I knew there was still much to do and couldn't stand the old and dirty bellows.
I contacted a well regarded bellows maker in England that needed the exact dimensions.. Something that couldn't be figured out from the outside.
I carefully disassembled the whole folding and focus mechanism, most importantly cleaning off thoroughly decades old gunk and lubricants.
I also managed to keep the screws intact and 99% pristine, I must say I'm getting quite good at this and enjoying it too. :D
While I was at it I switched the feet distance scale for a more friendly metric one.
What suffered from my attempts was the rear part of the standard: as the rear lens element was stuck like nothing ever before,
after two days of washing gloves and other grippy material I needed careful use of pliers (sigh) to get it off,
and access the ring that locks the shutter in place on the standard, scratching a bit the black paint.
notice the remains of the old velvet on the outer part, near the holes
If cameras had their skeleton equivalents, this would be one! :rolleyes:
No worries tho, as it came out really well after some dremel sanding and a fresh coat of flat black paint.
Where the bellows and the front standard meet, where you can see the holes in the picture just above,
there was a layer of old velvet to keep thing light tight,
that was replaced it with a new layer of adhesive light trap material for cameras and telescopes.
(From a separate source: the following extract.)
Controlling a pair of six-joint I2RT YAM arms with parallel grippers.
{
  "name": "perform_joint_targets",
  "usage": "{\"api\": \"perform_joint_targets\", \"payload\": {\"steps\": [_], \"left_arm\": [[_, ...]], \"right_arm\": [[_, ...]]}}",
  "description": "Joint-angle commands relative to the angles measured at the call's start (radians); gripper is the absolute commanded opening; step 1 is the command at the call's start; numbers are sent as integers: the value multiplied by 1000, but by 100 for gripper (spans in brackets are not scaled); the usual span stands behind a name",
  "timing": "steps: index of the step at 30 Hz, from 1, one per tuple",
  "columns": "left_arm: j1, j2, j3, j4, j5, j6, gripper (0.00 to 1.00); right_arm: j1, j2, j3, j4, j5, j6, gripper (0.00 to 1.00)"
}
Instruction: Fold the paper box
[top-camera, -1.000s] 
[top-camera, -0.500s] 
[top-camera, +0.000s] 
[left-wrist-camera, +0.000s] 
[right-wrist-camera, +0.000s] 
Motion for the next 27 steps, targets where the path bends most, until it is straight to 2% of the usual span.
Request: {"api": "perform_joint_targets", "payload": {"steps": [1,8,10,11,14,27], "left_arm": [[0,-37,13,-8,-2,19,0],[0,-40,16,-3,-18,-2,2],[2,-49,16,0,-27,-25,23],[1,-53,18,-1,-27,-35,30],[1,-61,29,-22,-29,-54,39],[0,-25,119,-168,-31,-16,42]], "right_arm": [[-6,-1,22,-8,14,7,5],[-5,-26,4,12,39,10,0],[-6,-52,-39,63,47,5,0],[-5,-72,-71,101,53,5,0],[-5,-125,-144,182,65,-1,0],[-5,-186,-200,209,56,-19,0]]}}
here's the finished part, with fresh paint and new velevet.
Notice the holes punctured for the screws that hold the bellows to pass thru.
The front of the bellows uses four 1.2mm screws, while Kodak chose glue on the rear, where the body casting meets the bellows.
I'm planning to replace those black visible screws too for sake of completeness.
Talking about screws, I finally got some from in the mail from a knife maker in Finland. Just beautiful, I could't decide between
gold plated (it's a special edition, right?) and stealth black for the two on the sides of the top plate, so I got both,
and also some for the advance lever and rewind knob in brass, with correct fitting cheese heads.
The search for the right screws was tough!
I also bought some computer screws with very large and slim heads, to replace the countersunk ones
in the film roll housing that I broke and had to drill out months ago (I was still inexperienced back then :D).
These particular screws serve the purpose of covering the ugly drill holes
and are still slim enough to allow the film canister to sit perfetcly in its place.
with the black body they'll be barely noticeable!
That's it for now, more updates soon!